Checagens aos registros públicos disponíveis até o momento indicam que o casal de brasileiros está em custódia migratória (ICE) e que não há, nos documentos públicos consultados, acusações criminais formais por terrorismo ou tráfico sexual correspondentes às alegações feitas pelo Project Veritas.
Os vídeos publicados pela própria Patrícia no TikTok desmentem frontalmente a versão oficial enviada pela assessoria e confirmam o vínculo direto dela com o Project Veritas, bem como sua participação ativa na narrativa que resultou nas acusações contra os brasileiros presos. Além disso, as falas expõem a motivação pessoal de vingança — “Sejam vingativos [...] eu esperei cinco anos para pegar essa mulher” —, o que descaracteriza qualquer alegação de trabalho jornalístico legítimo que ela alegou ter feito.
Esta foi a terceira “notícia” publicada pelo Project Veritas que tem como alvo pessoas que confrontaram ou romperam com Patrícia, revelando um possível uso do veículo em disputas de caráter pessoal.
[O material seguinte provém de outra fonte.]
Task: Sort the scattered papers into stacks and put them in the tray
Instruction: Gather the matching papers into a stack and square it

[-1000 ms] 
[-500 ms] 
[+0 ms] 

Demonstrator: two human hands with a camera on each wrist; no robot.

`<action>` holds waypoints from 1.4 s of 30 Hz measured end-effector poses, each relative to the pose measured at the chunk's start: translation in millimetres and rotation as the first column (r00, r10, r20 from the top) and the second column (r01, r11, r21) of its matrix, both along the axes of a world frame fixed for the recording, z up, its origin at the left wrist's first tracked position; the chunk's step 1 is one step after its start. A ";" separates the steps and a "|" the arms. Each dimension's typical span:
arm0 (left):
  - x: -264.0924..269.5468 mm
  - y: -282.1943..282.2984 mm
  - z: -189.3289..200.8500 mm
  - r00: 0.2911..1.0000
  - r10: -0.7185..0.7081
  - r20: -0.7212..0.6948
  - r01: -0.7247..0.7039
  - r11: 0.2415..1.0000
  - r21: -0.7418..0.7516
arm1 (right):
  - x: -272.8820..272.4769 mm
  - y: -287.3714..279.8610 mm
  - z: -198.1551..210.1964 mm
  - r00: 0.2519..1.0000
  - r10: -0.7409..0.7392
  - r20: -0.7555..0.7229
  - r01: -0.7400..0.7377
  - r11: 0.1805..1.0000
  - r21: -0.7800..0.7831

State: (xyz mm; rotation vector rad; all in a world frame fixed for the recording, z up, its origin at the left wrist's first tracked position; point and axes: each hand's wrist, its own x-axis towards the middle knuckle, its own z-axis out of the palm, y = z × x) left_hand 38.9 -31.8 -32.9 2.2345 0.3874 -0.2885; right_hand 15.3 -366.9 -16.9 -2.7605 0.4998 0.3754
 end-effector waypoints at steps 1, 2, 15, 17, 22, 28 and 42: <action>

Em uma das publicações, o grupo afirmou ter obtido mensagens nas quais o estrategista republicano Jason Miller confirmaria apoio da CIA à família Bolsonaro, em conversa com Eduardo Bolsonaro, filho do ex-presidente Jair Bolsonaro, no contexto das investigações sobre a suposta tentativa de golpe no Brasil.
Para muitos, o Project Veritas — veículo conhecido por práticas jornalísticas controversas, como uso de câmeras escondidas, disfarces e manipulação para induzir “denúncias” contra adversários políticos — jogou fora a pouca reputação que ainda lhe restava e abraçou as histórias de Patrícia Lélis.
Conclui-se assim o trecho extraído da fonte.